Here are some records; copy every line that holds the word "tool".

◆ Data supplied ◆
----------------------------------------

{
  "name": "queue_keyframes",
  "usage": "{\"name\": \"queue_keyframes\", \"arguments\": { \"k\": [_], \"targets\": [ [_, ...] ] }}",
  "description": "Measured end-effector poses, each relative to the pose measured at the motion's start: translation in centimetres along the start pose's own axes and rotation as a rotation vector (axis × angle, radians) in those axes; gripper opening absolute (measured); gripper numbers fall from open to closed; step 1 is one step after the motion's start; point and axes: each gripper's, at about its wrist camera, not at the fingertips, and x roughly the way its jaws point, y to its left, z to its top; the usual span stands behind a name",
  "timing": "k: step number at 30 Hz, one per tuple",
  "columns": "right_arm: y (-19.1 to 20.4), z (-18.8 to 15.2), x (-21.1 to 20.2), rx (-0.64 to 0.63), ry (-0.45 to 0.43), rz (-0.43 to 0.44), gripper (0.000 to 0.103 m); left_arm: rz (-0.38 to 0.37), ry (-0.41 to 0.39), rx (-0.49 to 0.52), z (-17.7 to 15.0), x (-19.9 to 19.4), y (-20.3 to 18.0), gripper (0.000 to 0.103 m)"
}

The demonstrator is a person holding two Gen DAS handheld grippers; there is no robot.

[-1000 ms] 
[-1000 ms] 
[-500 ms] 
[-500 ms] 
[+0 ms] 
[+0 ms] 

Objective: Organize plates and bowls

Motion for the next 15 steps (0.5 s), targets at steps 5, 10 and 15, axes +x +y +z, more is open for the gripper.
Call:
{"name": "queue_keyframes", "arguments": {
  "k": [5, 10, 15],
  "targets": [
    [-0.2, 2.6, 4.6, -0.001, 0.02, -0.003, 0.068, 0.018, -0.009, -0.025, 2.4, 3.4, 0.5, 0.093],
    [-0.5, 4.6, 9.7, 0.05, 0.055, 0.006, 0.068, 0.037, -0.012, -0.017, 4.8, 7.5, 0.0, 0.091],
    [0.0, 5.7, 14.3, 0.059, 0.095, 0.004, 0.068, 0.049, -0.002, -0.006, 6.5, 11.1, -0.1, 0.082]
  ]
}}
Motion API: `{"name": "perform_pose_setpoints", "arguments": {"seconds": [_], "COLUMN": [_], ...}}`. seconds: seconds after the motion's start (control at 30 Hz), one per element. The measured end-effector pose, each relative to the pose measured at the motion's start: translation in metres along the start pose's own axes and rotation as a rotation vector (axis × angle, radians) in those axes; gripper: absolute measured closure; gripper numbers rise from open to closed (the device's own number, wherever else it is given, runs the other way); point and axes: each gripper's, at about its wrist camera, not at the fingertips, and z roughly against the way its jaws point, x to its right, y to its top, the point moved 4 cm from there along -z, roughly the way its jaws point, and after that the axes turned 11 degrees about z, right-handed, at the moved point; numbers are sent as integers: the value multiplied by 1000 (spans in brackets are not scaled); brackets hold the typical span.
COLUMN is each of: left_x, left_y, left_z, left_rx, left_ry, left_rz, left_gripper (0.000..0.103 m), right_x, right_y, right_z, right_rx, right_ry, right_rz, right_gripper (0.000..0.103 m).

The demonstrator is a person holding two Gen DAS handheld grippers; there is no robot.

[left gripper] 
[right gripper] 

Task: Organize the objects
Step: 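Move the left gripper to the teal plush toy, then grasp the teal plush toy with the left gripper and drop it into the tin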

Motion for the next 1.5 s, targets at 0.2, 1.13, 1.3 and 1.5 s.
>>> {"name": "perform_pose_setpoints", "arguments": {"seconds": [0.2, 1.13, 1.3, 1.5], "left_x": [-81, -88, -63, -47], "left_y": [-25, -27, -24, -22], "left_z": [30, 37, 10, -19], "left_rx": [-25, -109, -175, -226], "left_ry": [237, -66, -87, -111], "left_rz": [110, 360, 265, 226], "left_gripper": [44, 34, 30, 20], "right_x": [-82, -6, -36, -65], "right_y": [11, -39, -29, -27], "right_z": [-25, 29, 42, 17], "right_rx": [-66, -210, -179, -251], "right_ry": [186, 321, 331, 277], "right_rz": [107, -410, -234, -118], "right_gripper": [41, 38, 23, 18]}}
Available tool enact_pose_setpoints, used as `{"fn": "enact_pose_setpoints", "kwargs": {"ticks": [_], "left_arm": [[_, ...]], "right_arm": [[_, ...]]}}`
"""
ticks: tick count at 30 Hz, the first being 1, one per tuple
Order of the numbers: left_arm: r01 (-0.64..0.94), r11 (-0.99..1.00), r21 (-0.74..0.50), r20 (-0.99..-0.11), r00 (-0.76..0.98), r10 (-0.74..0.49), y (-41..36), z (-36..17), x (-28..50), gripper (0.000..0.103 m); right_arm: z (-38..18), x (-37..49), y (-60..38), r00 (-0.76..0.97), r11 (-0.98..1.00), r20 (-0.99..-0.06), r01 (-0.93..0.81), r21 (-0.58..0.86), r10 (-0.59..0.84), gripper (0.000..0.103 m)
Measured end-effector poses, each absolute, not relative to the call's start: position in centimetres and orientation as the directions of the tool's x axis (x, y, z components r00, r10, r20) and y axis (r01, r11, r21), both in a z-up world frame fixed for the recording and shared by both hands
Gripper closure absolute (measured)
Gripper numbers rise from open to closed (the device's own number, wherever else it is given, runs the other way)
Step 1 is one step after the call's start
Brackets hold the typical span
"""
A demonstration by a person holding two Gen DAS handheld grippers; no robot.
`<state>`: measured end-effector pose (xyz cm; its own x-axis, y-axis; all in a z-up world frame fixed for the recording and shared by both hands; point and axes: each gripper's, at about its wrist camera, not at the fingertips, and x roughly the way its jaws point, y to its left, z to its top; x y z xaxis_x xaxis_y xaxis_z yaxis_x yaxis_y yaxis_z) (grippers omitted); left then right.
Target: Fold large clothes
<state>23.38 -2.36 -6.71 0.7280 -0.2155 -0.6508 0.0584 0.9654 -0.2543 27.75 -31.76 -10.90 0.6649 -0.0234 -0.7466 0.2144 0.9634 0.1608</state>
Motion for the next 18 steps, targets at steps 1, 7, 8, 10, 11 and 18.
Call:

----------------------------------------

◆ Task response ◆
Available tool enact_pose_setpoints, used as `{"fn": "enact_pose_setpoints", "kwargs": {"ticks": [_], "left_arm": [[_, ...]], "right_arm": [[_, ...]]}}`
Measured end-effector poses, each absolute, not relative to the call's start: position in centimetres and orientation as the directions of the tool's x axis (x, y, z components r00, r10, r20) and y axis (r01, r11, r21), both in a z-up world frame fixed for the recording and shared by both hands

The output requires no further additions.